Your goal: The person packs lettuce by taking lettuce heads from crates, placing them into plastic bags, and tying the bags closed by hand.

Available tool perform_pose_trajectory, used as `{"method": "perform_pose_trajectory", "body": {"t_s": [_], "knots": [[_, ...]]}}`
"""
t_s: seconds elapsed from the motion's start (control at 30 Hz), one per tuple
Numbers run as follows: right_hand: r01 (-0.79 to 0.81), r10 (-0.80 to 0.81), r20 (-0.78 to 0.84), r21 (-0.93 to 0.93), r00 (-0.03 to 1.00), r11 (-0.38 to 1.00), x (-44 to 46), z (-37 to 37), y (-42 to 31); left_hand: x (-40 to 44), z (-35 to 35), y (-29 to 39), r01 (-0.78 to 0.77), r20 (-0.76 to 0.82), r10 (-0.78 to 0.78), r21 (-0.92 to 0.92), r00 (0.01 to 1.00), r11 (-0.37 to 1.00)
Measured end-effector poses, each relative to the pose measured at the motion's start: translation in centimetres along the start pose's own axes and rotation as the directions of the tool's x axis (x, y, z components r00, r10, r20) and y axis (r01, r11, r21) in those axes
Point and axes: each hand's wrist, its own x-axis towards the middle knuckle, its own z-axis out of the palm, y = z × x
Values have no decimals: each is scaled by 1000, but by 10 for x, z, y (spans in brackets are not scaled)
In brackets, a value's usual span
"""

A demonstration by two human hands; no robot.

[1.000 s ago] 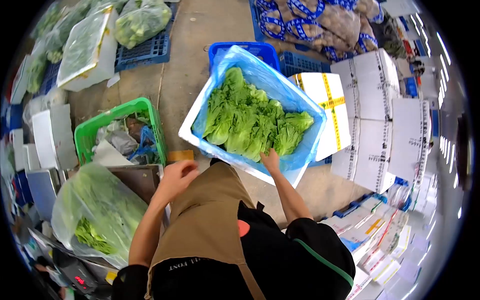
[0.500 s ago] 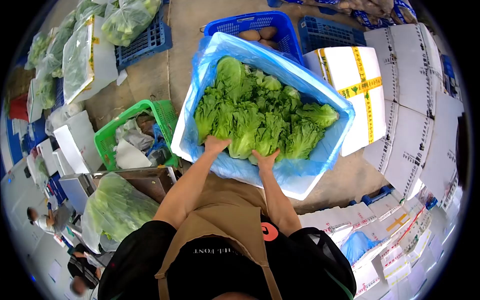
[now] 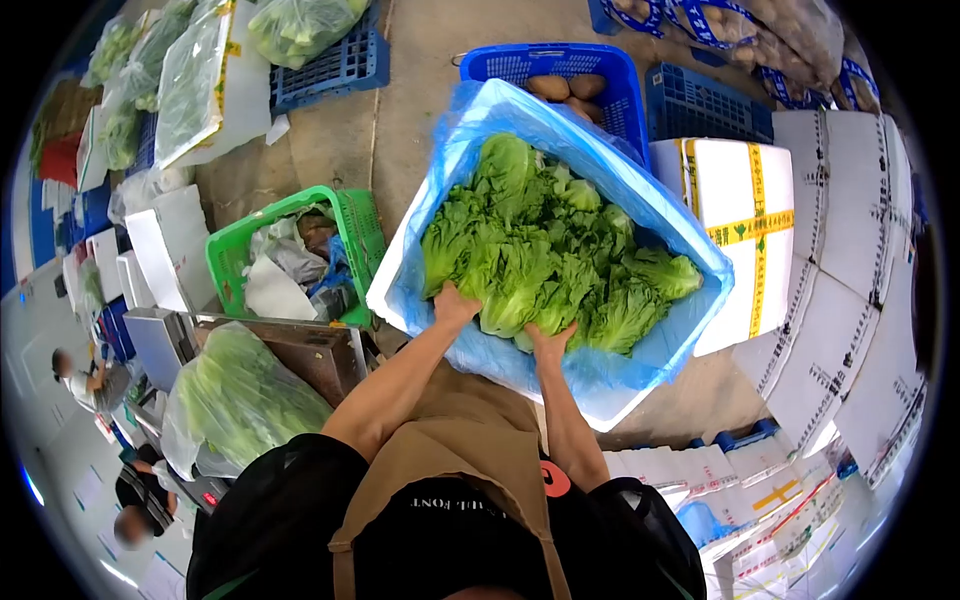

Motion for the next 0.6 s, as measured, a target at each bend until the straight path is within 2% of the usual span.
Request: {"method": "perform_pose_trajectory", "body": {"t_s": [0.03,0.1,0.13,0.23,0.33,0.43,0.53,0.6], "knots": [[-12,11,14,12,1000,1000,-3,1,-2,1,-1,-1,0,6,0,14,1000,1000],[-22,6,68,234,998,972,-8,-3,-6,3,0,0,-3,21,2,40,1000,999],[-32,-1,96,339,995,940,-11,-4,-10,8,8,-6,-20,-10,20,-28,1000,999],[39,-70,57,426,996,904,-12,-4,-10,21,32,-25,-68,-72,54,-201,996,977],[149,-159,-2,360,987,921,-13,-4,-11,15,29,-20,-39,-34,30,-302,999,953],[195,-190,-61,93,980,976,-27,-20,-43,-16,-5,23,67,71,-47,-315,996,947],[235,-238,-58,-51,970,971,-11,-29,-43,-24,-18,38,120,150,-77,-308,986,944],[151,-154,38,64,987,986,-11,-49,-69,-25,-24,45,123,172,-78,-271,982,955]]}}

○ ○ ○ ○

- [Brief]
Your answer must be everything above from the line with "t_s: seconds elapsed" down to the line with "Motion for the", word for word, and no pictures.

- [Reply]
t_s: seconds elapsed from the motion's start (control at 30 Hz), one per tuple
Numbers run as follows: right_hand: r01 (-0.79 to 0.81), r10 (-0.80 to 0.81), r20 (-0.78 to 0.84), r21 (-0.93 to 0.93), r00 (-0.03 to 1.00), r11 (-0.38 to 1.00), x (-44 to 46), z (-37 to 37), y (-42 to 31); left_hand: x (-40 to 44), z (-35 to 35), y (-29 to 39), r01 (-0.78 to 0.77), r20 (-0.76 to 0.82), r10 (-0.78 to 0.78), r21 (-0.92 to 0.92), r00 (0.01 to 1.00), r11 (-0.37 to 1.00)
Measured end-effector poses, each relative to the pose measured at the motion's start: translation in centimetres along the start pose's own axes and rotation as the directions of the tool's x axis (x, y, z components r00, r10, r20) and y axis (r01, r11, r21) in those axes
Point and axes: each hand's wrist, its own x-axis towards the middle knuckle, its own z-axis out of the palm, y = z × x
Values have no decimals: each is scaled by 1000, but by 10 for x, z, y (spans in brackets are not scaled)
In brackets, a value's usual span
"""

A demonstration by two human hands; no robot.

[1.000 s ago] 
[0.500 s ago] 
[now] 

Motion for the next 0.6 s, as measured, a target at each bend until the straight path is within 2% of the usual span.

The exercise requires no more work.